Singles from Buenas noches
- "Duro" Released: October 31, 2024; "Buenas noches" Released: November 22, 2024;

= Buenas Noches =

Buenas Noches (Spanish for "Good Night") is the second studio album by Canarian rapper Quevedo. Released on 22 November 2024 through Rimas label, it features collaborations with Rels B, Aitana, Pitbull, Yung Beef, La Pantera, De La Ghetto, Rosé and Sech.

Buenas Noches spawned two singles prior to its release. "Duro" was released as the album's lead single on 31 October 2024. His first release in almost a year following a social media blackout.

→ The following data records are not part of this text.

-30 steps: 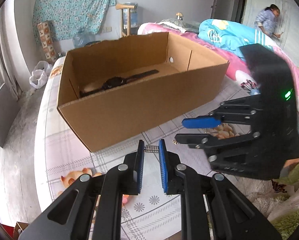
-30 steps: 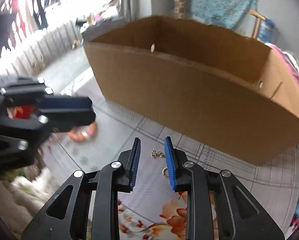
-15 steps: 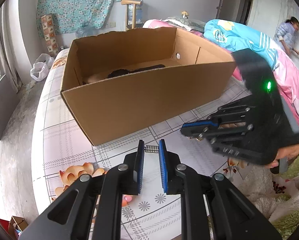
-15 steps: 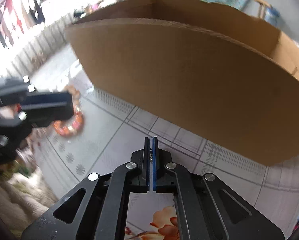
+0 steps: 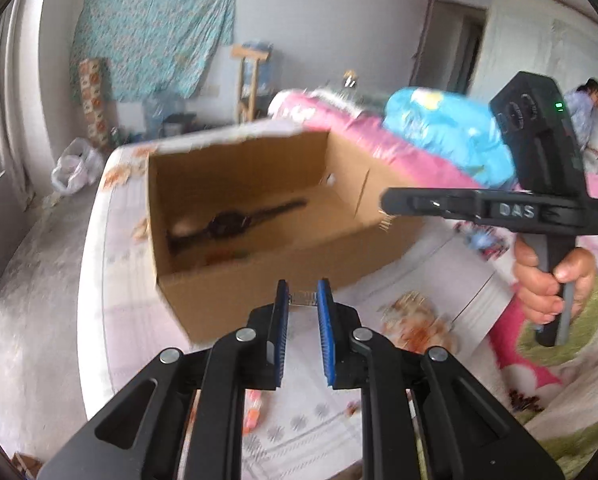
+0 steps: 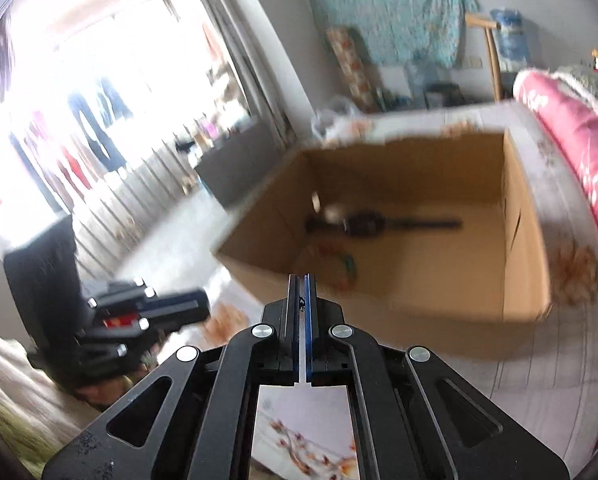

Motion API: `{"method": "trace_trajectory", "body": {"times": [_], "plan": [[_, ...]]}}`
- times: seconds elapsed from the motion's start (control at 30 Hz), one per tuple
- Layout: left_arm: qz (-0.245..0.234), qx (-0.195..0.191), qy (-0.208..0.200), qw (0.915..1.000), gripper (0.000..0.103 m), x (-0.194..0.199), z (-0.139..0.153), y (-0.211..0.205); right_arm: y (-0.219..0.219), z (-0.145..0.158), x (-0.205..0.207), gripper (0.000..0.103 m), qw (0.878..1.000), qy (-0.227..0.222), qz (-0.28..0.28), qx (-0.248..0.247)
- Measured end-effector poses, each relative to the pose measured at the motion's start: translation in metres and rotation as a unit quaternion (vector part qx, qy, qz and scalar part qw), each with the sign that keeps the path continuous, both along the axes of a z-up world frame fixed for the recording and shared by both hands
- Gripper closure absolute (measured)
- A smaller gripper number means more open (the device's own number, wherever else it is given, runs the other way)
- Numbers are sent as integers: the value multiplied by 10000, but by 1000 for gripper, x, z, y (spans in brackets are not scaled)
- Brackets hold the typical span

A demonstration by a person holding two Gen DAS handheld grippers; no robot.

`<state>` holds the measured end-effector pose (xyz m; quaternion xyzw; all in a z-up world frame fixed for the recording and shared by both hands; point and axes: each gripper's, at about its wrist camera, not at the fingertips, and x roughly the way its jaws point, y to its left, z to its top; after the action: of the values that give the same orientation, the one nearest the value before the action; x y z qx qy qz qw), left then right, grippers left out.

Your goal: Organize jewelry

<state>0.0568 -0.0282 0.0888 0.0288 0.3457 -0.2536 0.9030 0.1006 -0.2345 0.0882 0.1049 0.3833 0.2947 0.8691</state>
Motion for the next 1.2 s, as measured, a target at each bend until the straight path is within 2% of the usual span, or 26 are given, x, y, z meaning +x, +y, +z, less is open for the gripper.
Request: {"method": "trace_trajectory", "body": {"times": [0.13,0.23,0.33,0.4,0.43,0.5,0.57,0.83,1.0,1.1,1.2], "plan": [[-162,-143,-205,9996,89,25,15,-15,2,15,24,103,9994,-283,-209,-23],[-174,-111,-109,9997,89,55,13,-30,1,10,46,102,9993,-123,-362,-63],[-154,-150,141,9997,89,88,3,-40,-4,-2,66,96,9986,117,-495,-145],[-95,-200,267,9994,89,106,-2,-44,-11,-8,76,84,9974,241,-655,-190],[-69,-218,328,9992,88,115,-6,-46,-17,-11,75,82,9969,243,-730,-187],[-16,-204,335,9992,77,122,-10,-47,-24,-11,73,81,9962,249,-834,-83],[93,-184,345,9992,74,125,-12,-44,-30,-7,66,79,9959,205,-883,16],[253,-606,128,9978,68,108,-2,-17,-45,6,31,73,9957,-134,-910,69],[246,-575,-66,9980,67,80,3,-4,-51,12,2,70,9959,-302,-849,87],[76,-526,-143,9985,67,56,4,0,-51,11,-19,70,9965,-341,-754,73],[-313,-558,-82,9979,67,28,1,0,-48,3,-40,70,9978,-247,-619,45]]}}
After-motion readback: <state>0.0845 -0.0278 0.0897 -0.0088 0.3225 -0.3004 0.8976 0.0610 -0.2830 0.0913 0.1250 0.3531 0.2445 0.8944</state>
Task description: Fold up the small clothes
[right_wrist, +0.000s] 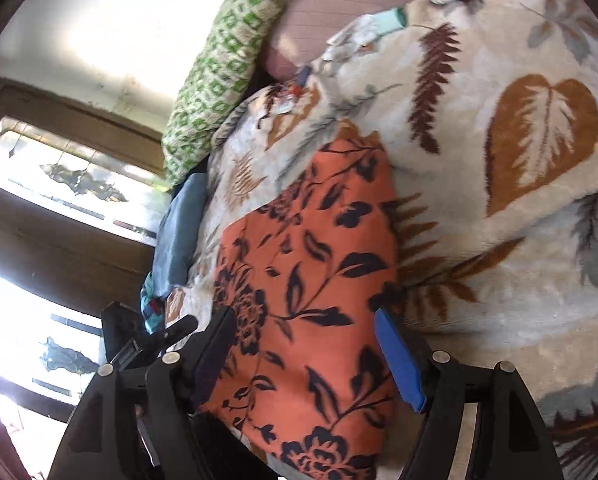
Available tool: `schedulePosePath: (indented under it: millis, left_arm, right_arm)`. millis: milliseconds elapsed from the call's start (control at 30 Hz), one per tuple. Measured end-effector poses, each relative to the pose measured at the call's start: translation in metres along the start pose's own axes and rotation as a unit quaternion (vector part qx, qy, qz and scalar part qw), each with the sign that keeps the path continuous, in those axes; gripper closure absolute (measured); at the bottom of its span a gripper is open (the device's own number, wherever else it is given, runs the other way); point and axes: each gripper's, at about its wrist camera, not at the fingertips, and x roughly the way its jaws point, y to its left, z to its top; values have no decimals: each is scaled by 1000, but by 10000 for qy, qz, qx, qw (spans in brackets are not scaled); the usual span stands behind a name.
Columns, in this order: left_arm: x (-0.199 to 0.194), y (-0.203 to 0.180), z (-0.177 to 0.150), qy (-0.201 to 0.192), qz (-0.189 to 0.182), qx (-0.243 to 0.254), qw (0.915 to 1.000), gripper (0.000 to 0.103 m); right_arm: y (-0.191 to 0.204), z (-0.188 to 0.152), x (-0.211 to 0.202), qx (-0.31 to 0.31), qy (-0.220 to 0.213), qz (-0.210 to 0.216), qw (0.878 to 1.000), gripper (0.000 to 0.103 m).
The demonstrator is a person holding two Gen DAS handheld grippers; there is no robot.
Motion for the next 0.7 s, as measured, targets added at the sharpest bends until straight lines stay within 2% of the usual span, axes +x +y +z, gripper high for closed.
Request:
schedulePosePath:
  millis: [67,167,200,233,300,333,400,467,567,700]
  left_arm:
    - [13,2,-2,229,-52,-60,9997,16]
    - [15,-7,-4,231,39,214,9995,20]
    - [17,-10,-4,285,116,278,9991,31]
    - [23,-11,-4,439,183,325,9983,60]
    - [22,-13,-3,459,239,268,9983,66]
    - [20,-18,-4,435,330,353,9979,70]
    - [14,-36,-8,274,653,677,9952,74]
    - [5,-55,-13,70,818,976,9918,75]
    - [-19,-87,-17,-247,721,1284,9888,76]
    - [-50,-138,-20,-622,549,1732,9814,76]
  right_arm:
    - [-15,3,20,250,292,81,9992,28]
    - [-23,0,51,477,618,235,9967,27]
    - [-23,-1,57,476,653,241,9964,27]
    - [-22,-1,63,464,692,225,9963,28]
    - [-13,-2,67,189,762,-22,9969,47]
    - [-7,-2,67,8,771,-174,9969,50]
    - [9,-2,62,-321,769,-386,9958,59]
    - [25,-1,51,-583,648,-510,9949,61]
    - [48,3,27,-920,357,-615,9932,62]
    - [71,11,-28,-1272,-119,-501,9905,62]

It reached second place in its second week on the Promusicae charts. On 22 November 2024 its second single "Buenas noches" was released alongside the album.

==Background==

Quevedo rose to global attention and success when he released his Bizarrap session followed by the release of his studio album Donde quiero estar (2022). Quevedo's first album features "Ahora Qué" in which he stated "2021 sowing, 2022 collecting, 2023 crowning, 2024 disappearing". Prior to Buenas Noches release he muted the "disappearing" word from the song, leading some to suspect he was going to release an album.

In 2023, Quevedo released stand-alone single "Columbia" whose chorus included the phrase "Buenas Noches" (Good night).

==Track listing==

Buenas noches track listing
| No. | Title | Length |
|---|---|---|
| 1. | "Kassandra" | 3:03 |
| 2. | "Duro" | 2:42 |
| 3. | "Iguales" | 3:03 |
| 4. | "Gran Vía" (with Aitana) | 3:33 |
| 5. | "Chapiadora.com" | 3:17 |
| 6. | "Por Atrás" | 2:51 |
| 7. | "14 Febreros" (with Sin Nombre) | 2:52 |
| 8. | "La 125" (with Yung Beef) | 3:14 |
| 9. | "Halo" (with La Pantera) | 3:01 |
| 10. | "Mr.Moondial" (with Pitbull) | 2:45 |
| 11. | "Qué Asco De Todo" | 3:10 |
| 12. | "Noemú" | 3:26 |
| 13. | "Shibatto" | 2:18 |
| 14. | "Los Días withtados" (with Rels B) | 2:41 |
| 15. | "El Estribillo" | 2:41 |
| 16. | "Amaneció" (with De la Rose [es] and De la Ghetto) | 4:15 |
| 17. | "Te Fallé" (with Sech) | 3:39 |
| 18. | "Buenas Noches" | 3:58 |
| Total length: |  | 56:29 |

==Charts==

Chart performance for Buenas Noches
| Chart (2024) | Peak position |
|---|---|
| Spanish Albums (Promusicae) | 1 |
| Swiss Albums (Schweizer Hitparade) | 30 |

==Certifications==

Certifications for Buenas Noches
| Region | Certification | Certified units/sales |
| Spain (Promusicae) | 4× Platinum | 160,000^{‡} |
^{‡} Sales+streaming figures based on certification alone.